The case began with a petition in 1992 to cancel the Redskins trademark under the Lanham Act, which bars trademarks that “disparage … persons living or dead … or bring them into contempt, or disrepute.” The latest ruling by the U.S. Court of Appeals for the D.C. Circuit found that the claims were barred by the doctrine of laches, a defense that acts like a statute of limitations to protect defendants from being sued for long-ago violations of rights.
But Mause asserted that the doctrine does not apply, because the law explicitly allows cancellations of trademarks “at any time.” He cites a 2001 ruling by the U.S. Court of Appeals for the 3rd Circuit in Marshak v. Treadwell, in which now-Justice Samuel Alito Jr. said trademark cancellation claims are not time-barred. “We hope that ruling will be of some help,” said Mause.

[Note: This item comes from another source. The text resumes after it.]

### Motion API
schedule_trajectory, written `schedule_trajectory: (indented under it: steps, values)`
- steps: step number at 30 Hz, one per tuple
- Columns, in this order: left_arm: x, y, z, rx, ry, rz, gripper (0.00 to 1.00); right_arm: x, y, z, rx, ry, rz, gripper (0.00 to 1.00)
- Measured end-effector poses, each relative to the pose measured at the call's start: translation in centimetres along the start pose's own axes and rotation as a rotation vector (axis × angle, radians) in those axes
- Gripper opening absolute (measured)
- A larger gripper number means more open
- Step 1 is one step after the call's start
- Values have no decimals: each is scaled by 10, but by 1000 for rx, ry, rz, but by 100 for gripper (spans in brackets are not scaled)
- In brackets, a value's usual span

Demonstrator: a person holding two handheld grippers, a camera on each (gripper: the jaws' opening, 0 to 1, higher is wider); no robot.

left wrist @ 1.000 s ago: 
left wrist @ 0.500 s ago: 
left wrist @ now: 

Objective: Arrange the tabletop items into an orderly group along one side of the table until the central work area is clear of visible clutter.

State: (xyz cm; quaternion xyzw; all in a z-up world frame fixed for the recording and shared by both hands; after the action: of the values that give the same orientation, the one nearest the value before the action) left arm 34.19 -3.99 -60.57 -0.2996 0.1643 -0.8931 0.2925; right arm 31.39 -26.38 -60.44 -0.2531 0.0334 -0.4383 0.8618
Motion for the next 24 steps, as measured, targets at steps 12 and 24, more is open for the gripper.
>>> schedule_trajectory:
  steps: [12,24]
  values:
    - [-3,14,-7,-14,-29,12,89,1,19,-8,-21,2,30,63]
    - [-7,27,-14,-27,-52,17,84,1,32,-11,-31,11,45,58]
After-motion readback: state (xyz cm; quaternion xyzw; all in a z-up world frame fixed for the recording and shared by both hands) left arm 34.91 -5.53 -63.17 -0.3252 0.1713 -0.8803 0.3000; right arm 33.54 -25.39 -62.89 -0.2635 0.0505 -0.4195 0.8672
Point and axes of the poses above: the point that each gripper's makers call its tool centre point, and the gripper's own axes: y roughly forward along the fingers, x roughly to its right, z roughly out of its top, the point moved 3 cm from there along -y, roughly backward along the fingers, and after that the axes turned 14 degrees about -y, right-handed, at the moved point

In a footnote in the brief, Mause also suggested that “the views of the United States may be helpful to the Court.” Mause said the U.S. trademark office has sided with the Native Americans in the past, but the government has not spoken on whether the Supreme Court should take up the issue. Even without the government filing a brief, it is unlikely the Court will act on the petition before the end of this year, Mause indicated.